Voilà le genre de bénéfices et d’avantage compétitif à côté desquels passe un management obsédé par la hiérarchie et le contrôle.

3 Comments

  1. Le management à la française se passe de la confiance bien souvent, avec une nécessité du contrôle. Bien que la confiance n’exclut pas le contrôle, bien sûr, mais poussé à l’extrème nuit bien aux rouages internes d’une société, ou économie locale.

  2. Bonjour jmr,

    Merci pour ton commentaire. Ce qui est très intéressant dans cette histoire c’est qu’en gros, et pour des raisons culturelles et sociétales, le management français présente tous les défauts que tente d’éliminer l’entreprise 2.0. Et ces défauts sont présents chez nous dans leur version la plus aigüe, la plus prononcée, la plus saillante.

    Du coup l’entreprise Française est un splendide specimen de laboratoire dans l’étude de l’adoption 2.0.

  3. Manager Mieux et donc (faire) travailler Mieux est Le préalable à la performance, à l’Innovation et à l’engagement des équipes pour agir efficacement à la mise en œuvre d’une stratégie (des objectifs et des projets).

    On ne pourra répondre à cet enjeux qu’en apportant des réponses multiples (organisation, outils, procédures, formations, …) opérationnelles (les plus grosses réserves de performances reposes sur l’Homme de terrain) et pragmatiques (faire simple).

    Dans ce contexte les outils (2.0 ou non) doivent apporter une contribution majeure aux managers (quel que soit leur niveau sur la ligne hiérarchique) qui ne pourront poursuivre avec des bricolages sur des tableurs, des mails ou des outils de partage de fichiers comme depuis 20 ans. (on devra alléger et fluidifier le contrôle !)

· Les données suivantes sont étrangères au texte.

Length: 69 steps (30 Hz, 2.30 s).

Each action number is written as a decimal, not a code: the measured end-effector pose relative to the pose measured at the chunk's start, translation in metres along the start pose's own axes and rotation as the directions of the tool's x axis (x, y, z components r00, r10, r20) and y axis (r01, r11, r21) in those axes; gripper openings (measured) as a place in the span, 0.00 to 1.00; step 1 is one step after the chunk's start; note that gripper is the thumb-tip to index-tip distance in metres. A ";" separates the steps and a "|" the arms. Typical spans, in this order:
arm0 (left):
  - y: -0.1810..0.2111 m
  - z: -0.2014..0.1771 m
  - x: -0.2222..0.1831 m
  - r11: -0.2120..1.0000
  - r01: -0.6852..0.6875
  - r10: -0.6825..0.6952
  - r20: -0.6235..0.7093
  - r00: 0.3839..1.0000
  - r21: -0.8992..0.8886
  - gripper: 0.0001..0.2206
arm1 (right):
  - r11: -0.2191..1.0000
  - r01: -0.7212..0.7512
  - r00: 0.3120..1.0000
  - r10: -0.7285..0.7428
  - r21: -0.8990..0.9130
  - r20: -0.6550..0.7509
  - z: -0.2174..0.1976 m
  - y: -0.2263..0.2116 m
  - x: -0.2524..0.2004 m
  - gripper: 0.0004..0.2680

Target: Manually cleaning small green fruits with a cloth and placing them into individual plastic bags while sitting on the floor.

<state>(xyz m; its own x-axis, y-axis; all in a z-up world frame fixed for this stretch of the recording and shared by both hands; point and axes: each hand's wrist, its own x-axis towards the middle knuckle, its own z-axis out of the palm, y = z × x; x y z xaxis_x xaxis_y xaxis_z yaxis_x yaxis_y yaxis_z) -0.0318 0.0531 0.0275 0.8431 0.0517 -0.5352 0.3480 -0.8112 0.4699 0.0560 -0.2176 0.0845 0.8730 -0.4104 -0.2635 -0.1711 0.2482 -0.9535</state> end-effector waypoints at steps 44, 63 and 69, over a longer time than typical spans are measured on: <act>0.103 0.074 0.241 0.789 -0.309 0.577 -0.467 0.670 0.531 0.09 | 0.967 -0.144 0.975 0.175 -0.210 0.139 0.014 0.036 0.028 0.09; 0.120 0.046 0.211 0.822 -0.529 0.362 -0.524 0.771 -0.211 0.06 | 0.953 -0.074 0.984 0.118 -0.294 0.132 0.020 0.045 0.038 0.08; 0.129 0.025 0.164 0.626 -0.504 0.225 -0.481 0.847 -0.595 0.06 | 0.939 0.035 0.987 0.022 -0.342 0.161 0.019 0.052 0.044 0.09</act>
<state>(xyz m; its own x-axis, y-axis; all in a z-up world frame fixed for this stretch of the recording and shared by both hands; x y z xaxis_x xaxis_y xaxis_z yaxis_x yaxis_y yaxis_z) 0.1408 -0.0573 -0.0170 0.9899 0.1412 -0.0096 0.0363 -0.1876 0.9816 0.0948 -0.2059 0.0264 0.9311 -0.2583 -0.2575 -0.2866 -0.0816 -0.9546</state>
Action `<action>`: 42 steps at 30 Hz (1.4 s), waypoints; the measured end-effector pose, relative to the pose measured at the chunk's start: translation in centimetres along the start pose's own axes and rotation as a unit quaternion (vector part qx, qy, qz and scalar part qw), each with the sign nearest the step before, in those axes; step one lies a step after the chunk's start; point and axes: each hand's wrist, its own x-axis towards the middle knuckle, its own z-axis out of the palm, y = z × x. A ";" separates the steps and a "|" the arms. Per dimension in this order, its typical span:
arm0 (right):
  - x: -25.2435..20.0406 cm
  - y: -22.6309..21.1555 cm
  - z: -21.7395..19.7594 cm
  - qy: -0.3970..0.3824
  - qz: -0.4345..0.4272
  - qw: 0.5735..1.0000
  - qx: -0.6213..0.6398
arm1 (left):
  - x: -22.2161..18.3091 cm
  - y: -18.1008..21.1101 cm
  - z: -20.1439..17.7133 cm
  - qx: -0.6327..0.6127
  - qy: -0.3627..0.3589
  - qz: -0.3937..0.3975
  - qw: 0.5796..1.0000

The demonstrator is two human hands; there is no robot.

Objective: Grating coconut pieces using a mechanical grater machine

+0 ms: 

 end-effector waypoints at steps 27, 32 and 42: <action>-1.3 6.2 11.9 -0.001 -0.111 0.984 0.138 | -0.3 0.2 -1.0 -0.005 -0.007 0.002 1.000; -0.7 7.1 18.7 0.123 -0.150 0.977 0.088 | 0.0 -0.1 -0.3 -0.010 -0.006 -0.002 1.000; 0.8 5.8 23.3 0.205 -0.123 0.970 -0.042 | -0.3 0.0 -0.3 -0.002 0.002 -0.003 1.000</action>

    Les outils devront aider à donner de la visibilité sur les actions à mener, piloter et consolider ses actions très simplement, gagner du temps en s’affranchissant des relances inutiles et si conflictuelles, responsabiliser tout en restant à l’écoute des idées …

    Les technologies devront aider à travailler Mieux en donnant du sens à l’Action ! C’est dans ce sens aussi que devront œuvrer les solutions 2.0.